John.
The monks throw great reproaches on this prince for his impiety, and
even infidelity; and as an instance of it, they tell us that, having
one day caught a very fat stag, he exclaimed, "How plump and well fed
is this animal! and yet I dare swear he never heard mass." This sally of
wit upon the usual corpulency of the priests, more than all his enormous
crimes and iniquities, made him pass with them for an atheist.
John left two legitimate sons behind him, Henry, born on the first of
October, 1207, and now nine years of age; and Richard, born on the
sixth of January, 1209; and three daughters, Jane, afterwards married
to Alexander, king of Scots; Eleanor, married first to William Mareschal
the younger, earl of Pembroke, and then to Simon Mountfort earl of
Leicester; and Isabella, married to the emperor Frederic II. All these
children were born to him by Isabella of Angouleme, his second wife.
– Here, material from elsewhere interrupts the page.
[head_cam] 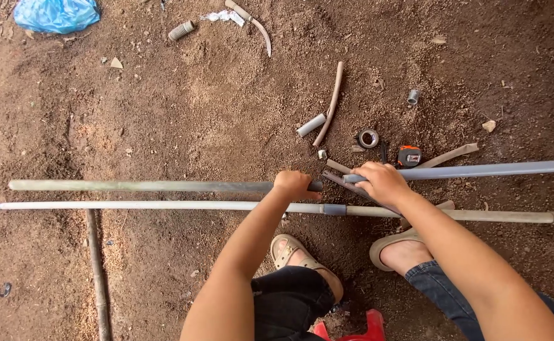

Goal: The person assembles a metal pipe structure on the ground. They insert a short pipe segment into a longer pipe, then use a hammer to tap the connection securely. They also use a tape measure to check the length of the pipe assembly.

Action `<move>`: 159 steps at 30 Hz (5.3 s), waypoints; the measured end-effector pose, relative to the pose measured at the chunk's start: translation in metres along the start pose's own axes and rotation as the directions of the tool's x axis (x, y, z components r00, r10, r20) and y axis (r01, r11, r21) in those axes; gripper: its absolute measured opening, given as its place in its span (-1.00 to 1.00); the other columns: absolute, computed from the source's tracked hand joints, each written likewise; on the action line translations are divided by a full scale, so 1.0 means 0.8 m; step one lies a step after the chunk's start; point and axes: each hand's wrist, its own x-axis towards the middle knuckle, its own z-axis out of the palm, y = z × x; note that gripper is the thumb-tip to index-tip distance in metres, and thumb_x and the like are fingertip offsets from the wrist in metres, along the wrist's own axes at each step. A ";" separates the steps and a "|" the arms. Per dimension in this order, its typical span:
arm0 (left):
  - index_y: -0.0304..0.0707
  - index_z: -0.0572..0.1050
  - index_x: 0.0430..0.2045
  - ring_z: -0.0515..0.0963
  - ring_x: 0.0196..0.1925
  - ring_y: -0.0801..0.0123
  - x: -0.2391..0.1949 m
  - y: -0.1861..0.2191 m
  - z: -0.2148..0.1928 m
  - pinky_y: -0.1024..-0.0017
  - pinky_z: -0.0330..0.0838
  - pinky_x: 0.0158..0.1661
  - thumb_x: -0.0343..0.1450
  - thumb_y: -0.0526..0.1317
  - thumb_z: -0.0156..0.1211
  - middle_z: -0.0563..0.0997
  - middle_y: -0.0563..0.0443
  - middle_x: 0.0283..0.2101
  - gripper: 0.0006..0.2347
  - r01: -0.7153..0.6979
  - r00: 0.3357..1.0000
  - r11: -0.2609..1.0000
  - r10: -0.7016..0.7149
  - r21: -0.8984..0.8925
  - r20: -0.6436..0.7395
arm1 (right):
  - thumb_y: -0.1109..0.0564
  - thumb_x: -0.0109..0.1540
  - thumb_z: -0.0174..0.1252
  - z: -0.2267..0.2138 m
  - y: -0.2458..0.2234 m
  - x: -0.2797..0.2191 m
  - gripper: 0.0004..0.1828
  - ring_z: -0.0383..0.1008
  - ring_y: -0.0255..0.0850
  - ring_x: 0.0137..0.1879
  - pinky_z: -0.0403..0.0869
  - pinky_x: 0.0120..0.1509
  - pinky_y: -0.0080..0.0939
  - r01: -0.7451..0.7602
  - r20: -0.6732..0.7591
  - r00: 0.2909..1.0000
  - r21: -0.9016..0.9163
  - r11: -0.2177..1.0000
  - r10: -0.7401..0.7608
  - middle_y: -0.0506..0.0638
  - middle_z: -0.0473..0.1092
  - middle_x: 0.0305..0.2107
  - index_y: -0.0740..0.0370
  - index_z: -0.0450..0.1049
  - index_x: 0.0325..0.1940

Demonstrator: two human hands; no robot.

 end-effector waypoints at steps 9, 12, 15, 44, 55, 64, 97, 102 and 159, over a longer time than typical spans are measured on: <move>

His illegitimate children were numerous; but none of them were anywise
distinguished.
It was this king who, in the ninth year of his reign, first gave by
charter to the city of London, the right of electing annually a mayor
out of its own body, an office which was till now held for life. He gave
the city also power to elect and remove its sheriffs at pleasure, and
its common-council men annually. London bridge was finished in this
reign: the former bridge was of wood. Maud, the empress, was the first
that built a stone bridge in England.
APPENDIX II.
THE FEUDAL AND ANGLO-NORMAN GOVERNMENT AND MANNERS.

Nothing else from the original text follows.